For enterprise leaders, investors, and founders, the lesson is straightforward: the AI winners will not only be the companies creating intelligence. They may also be the companies orchestrating intelligence well enough that customers can afford to use it.
Frequently Asked Questions
What does Neurometric do?
Neurometric is a New York-based AI infrastructure company building an automated token engineering platform that helps enterprises optimize AI workloads across multiple models based on cost, latency, and performance.
How much funding did Neurometric raise?
Neurometric announced a $4M funding round.
Who founded Neurometric?
Neurometric was founded by Rob May, CEO; Calvin Cooper, COO; Byron Galbraith, Co-Founder; and Dave Rauchwerk, Co-Founder.
Who invested in Neurometric?
Investors include Betaworks, ex/ante, Everywhere Ventures, Encoded Ventures, Vermillion, Abstraction, Mu Ventures, Jason Calacanis, and Dharmesh Shah.
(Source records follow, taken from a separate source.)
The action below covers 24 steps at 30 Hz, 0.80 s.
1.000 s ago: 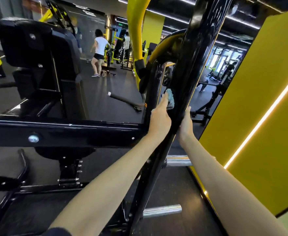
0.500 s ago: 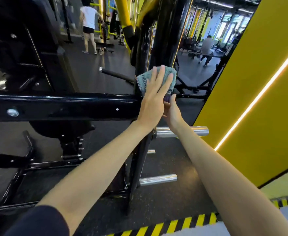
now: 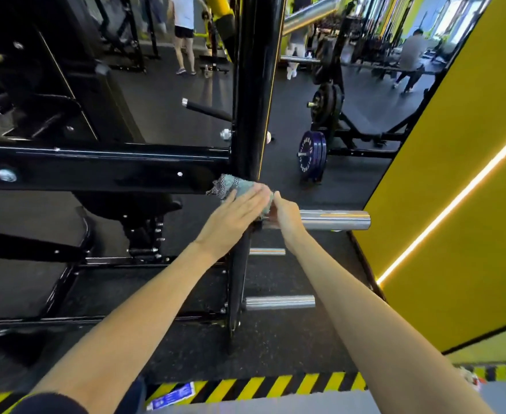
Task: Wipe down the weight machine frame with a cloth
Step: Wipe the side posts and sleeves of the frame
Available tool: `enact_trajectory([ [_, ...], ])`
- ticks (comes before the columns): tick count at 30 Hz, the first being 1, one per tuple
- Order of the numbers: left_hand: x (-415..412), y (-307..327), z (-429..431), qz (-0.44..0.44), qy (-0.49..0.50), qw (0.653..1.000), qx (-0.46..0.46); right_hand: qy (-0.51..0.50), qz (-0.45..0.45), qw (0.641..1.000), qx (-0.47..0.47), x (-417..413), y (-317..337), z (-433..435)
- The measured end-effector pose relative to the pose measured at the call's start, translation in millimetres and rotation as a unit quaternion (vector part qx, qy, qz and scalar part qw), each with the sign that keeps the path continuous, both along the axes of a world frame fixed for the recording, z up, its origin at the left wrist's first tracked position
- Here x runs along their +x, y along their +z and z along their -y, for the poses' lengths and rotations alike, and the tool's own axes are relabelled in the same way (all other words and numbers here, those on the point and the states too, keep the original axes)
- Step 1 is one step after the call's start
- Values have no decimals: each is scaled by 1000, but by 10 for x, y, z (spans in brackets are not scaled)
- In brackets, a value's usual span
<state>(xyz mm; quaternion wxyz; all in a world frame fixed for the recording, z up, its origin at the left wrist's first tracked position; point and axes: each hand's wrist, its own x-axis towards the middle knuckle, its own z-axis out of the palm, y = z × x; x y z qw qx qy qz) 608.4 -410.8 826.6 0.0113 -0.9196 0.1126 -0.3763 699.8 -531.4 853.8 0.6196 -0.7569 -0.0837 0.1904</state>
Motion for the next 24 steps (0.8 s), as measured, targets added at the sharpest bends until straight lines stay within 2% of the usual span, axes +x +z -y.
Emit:
enact_trajectory([
  [3,2,-86,54,5,20,996,-82,1,24,1000,-2,-11,-143,-10],
  [4,-27,-212,74,-21,30,994,-103,11,27,1000,3,-18,-211,-3],
  [7,-107,-785,117,-82,38,995,-35,18,59,998,8,-36,-339,38],
  [9,-170,-878,100,-141,79,986,31,-1,104,995,4,-83,-374,86],
  [11,-147,-776,101,-89,71,992,48,8,98,995,-10,-137,-447,139],
  [15,-45,-522,167,-8,47,993,-112,71,47,994,-69,-220,-720,181],
  [17,-2,-720,193,38,69,990,-114,78,23,993,-83,-233,-886,154],
  [19,56,-1196,267,66,84,989,-101,86,18,991,-100,-218,-1048,152],
  [21,111,-1581,469,104,127,969,-183,97,25,987,-126,-173,-1155,152],
  [24,218,-1763,821,109,168,911,-362,78,16,989,-125,-70,-1269,98],
])
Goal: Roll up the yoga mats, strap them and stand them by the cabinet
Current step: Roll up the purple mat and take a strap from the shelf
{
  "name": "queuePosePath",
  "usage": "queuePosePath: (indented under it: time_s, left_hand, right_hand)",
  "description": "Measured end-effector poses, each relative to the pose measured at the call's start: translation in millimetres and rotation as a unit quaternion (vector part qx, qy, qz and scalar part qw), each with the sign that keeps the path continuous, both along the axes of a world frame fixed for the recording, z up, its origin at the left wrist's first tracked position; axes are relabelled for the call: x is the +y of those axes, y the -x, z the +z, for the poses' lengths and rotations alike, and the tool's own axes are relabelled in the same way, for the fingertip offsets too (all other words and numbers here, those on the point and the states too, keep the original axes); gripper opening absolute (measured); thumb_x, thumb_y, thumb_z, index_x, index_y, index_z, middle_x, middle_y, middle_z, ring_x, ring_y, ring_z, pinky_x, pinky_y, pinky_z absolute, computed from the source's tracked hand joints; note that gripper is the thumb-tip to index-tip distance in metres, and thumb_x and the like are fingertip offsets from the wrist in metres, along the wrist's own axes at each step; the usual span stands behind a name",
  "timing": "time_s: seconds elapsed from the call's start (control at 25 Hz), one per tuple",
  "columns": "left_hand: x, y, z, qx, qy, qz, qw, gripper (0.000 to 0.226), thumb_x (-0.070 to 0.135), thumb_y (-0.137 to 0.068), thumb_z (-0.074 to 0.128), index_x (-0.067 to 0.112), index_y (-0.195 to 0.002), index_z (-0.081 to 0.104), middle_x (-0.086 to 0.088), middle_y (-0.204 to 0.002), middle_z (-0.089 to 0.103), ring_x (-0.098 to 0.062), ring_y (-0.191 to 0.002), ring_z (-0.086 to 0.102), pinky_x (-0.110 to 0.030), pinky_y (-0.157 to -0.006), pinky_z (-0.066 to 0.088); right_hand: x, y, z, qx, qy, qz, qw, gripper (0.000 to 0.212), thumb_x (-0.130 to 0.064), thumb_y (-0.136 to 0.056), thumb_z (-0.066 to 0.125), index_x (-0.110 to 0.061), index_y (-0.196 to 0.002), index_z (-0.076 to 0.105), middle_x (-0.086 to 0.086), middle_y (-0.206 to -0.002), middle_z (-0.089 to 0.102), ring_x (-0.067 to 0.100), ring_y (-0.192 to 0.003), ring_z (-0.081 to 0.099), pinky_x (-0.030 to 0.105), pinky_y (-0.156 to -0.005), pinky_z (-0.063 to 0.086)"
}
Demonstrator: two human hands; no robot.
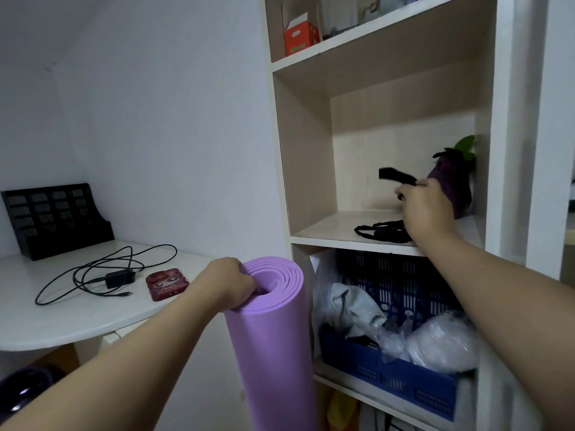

Why is AI infrastructure becoming more important?
Enterprises are deploying multiple AI models simultaneously, creating new challenges around cost, latency, governance, reliability, and orchestration. Infrastructure platforms help route workloads across those systems so AI can operate more efficiently.
Why does this funding matter?
The funding reflects growing investor interest in AI infrastructure companies that improve enterprise AI efficiency instead of simply building larger models. It highlights the market's shift toward orchestration, cost control, and operational optimization as AI adoption matures.